Your copy should hold exactly the lines from the beginning of the listing below through the line with "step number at", without any pictures.
---------------
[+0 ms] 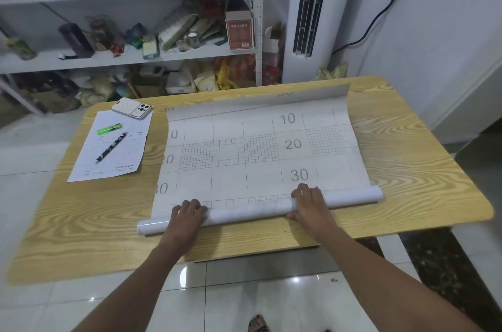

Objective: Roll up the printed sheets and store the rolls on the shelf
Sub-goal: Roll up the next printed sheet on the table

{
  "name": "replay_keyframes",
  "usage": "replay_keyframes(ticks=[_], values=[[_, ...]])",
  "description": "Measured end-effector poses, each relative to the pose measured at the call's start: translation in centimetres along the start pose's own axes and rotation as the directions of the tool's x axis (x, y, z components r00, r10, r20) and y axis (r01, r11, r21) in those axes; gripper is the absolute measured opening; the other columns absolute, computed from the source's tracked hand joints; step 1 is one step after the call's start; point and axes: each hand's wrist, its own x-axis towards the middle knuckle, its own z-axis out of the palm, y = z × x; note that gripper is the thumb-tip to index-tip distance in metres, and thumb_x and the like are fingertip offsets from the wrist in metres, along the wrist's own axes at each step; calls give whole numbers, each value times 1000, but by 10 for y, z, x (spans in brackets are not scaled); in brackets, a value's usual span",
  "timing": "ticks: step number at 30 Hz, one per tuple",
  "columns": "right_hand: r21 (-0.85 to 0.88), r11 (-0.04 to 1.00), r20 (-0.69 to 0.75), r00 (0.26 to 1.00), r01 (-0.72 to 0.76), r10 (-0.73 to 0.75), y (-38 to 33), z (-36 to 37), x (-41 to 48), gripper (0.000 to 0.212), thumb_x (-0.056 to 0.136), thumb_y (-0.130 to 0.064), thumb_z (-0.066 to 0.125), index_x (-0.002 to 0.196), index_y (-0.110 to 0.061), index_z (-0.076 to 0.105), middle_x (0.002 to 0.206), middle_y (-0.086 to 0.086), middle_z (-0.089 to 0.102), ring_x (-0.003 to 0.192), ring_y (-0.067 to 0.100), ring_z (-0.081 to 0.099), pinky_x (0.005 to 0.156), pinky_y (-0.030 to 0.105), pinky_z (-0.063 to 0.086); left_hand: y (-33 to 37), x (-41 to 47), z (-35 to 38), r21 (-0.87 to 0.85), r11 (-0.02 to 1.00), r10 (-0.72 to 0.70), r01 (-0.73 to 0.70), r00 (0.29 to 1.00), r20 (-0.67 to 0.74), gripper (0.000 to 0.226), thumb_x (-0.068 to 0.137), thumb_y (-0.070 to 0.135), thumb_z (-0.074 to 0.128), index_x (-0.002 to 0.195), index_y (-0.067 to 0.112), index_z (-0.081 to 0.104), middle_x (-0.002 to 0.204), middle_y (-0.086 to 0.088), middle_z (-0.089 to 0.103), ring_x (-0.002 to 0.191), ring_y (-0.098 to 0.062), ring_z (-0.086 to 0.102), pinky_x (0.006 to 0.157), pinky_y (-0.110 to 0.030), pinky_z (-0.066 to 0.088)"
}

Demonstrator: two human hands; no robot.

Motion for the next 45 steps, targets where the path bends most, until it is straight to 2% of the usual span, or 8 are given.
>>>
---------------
== Exercise result ==
[+0 ms] 

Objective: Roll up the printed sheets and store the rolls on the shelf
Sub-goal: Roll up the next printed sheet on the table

{
  "name": "replay_keyframes",
  "usage": "replay_keyframes(ticks=[_], values=[[_, ...]])",
  "description": "Measured end-effector poses, each relative to the pose measured at the call's start: translation in centimetres along the start pose's own axes and rotation as the directions of the tool's x axis (x, y, z components r00, r10, r20) and y axis (r01, r11, r21) in those axes; gripper is the absolute measured opening; the other columns absolute, computed from the source's tracked hand joints; step 1 is one step after the call's start; point and axes: each hand's wrist, its own x-axis towards the middle knuckle, its own z-axis out of the palm, y = z × x; note that gripper is the thumb-tip to index-tip distance in metres, and thumb_x and the like are fingertip offsets from the wrist in metres, along the wrist's own axes at each step; calls give whole numbers, each value times 1000, but by 10 for y, z, x (spans in brackets are not scaled); in brackets, a value's usual span",
  "timing": "ticks: step number at 30 Hz, one per tuple",

This exercise is finished.